Così a Voghera la ‘ndrangheta affilava affari e vendette

(l’articolo di Nicoletta Pisanu, fonte)

Marco Ferrentino
Marco Ferrentino

Quel pugno dato alla sua ragazza andava vendicato. E per questo, il rivale è stato accoltellato in pieno centro a Voghera. Ferocia e violenza traspaiono dalle quasi tremila pagine del provvedimento di fermo spiccato dalla Direzione distrettuale antimafia di Reggio Calabria che ha portato a bloccare quarantuno persone in tutta Italia con l’accusa di affiliazione alla ’ndrangheta. Pagine che raccontano il perché del coinvolgimento nella vicenda giudiziaria degli otto vogheresi arrestati. Marco Ferrentino, 36 anni, è considerato dagli inquirenti «il reggente e capo carismatico dell’omonima cosca», si legge nelle carte giudiziarie, «distribuendone i relativi proventi ai sodali e gestendo ‘la cassa comune’». Il cugino Francesco, 26 anni, secondo le accuse «nella vicenda afferente l’accoltellamento compiuto da Giuseppe Dimasi ai danni di M.F. (estraneo all’inchiesta, ndr) in data 4 dicembre 2014, pur rimasto estraneo al fatto, diventerà il punto di riferimento per gli spostamenti di Pasquale Dimasi, fratello di Giuseppe, assicurando il mutuo soccorso tra i sodali in caso di controffensive da parte di gruppi criminali avversi». La vicenda si riferisce all’accoltellamento successo in viale Montebello. La natura delle cause che hanno portato all’atto violento, sono spiegate dalle intercettazioni. M.F. aveva aggredito la compagna di Pasquale Dimasi, sua ex moglie, scatenando la vendetta: «L’ha stroppiata sì, si è fatta male ed è scappato, gli faccio dove scappi?», racconta al fratello. Poi aggiunge: «Chiama chi devi chiamare e digli di arrangiarsela lui!», secondo gli inquirenti riferendosi alla necessità di avvertire Marco Ferrentino di quanto accaduto.

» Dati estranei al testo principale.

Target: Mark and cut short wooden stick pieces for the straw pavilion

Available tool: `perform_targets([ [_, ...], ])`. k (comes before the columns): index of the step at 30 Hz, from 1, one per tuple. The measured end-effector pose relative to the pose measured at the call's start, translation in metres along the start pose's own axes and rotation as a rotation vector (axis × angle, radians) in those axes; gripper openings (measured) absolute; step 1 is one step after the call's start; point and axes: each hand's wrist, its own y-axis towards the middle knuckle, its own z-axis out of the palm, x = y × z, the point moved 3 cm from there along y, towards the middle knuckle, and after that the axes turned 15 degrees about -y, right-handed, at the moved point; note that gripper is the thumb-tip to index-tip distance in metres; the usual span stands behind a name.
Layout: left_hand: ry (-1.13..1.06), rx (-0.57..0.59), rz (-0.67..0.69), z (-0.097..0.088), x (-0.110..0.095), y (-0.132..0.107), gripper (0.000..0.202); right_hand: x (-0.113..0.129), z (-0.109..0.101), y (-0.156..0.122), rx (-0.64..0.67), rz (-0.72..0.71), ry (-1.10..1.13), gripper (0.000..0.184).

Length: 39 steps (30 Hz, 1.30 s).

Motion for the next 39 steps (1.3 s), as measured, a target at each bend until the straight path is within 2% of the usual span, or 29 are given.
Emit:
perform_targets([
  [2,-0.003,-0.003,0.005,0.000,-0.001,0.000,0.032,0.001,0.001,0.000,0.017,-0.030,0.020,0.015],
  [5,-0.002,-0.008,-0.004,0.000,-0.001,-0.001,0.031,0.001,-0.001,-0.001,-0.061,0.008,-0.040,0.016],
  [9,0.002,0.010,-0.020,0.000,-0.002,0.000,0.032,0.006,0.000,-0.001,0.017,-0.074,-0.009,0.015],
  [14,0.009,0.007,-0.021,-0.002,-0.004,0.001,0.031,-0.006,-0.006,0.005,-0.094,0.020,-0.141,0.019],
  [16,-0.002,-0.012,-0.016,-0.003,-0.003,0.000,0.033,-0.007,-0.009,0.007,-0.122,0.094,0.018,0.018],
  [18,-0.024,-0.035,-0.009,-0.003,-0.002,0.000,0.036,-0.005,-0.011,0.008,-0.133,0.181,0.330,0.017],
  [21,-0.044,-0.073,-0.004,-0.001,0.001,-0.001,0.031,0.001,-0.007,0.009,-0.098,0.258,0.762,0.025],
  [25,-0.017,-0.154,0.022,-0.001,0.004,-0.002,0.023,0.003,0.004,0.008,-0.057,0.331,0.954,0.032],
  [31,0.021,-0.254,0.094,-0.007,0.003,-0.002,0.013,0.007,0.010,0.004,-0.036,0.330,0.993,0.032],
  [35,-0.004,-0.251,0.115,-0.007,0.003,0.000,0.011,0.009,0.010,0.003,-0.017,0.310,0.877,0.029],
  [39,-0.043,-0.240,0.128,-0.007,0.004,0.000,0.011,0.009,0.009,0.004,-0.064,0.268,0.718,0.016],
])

A Voghera sono state sequestrate tre imprese edili che secondo le accuse servivano per coprire affari illeciti e per questo gli indagati si erano affidati a un prestanome. Parlando di problemi relativi alle firme di alcuni assegni in virtù di questa pratica, Giuseppe Dimasi intercettato spiega a Marco Ferrentino: «Quando vieni quassù devi farti subito la delega e deve salire anche ‘chidu pecuruni’», riferendosi secondo gli inquirenti al prestanome. La costituzione di una società di import di riso, di cui risulta agli inquirenti socio il vogherese Fabio Aschei, indagato, era legata al business della droga. Aschei viene intercettato mentre un indagato calabrese spiega che per formare la società è necessario l’aiuto economico dei Ferrentino: «Il bambinello Gesù (Marco, ndr) deve portare i doni anche se non è ancora Natale». Droga che circolava anche a Voghera. Le intercettazioni riportano il consiglio di Francesco Ferrentino a Diego Freitas De Siqueira, 30enne, indagato, che secondo le accuse stava movimentando gli stupefacenti. Ferrentino gli suggerisce di non passare dal ‘carro armato’ in via Gramsci, per la presenza della polizia: «Non passare di là, cambia strada, non vorrei che ni mungianu». Usa il termine mungere, in dialetto, secondo l’interpretazione degli inquirenti, per indicare il tocco degli agenti durante l’attività di perquisizione.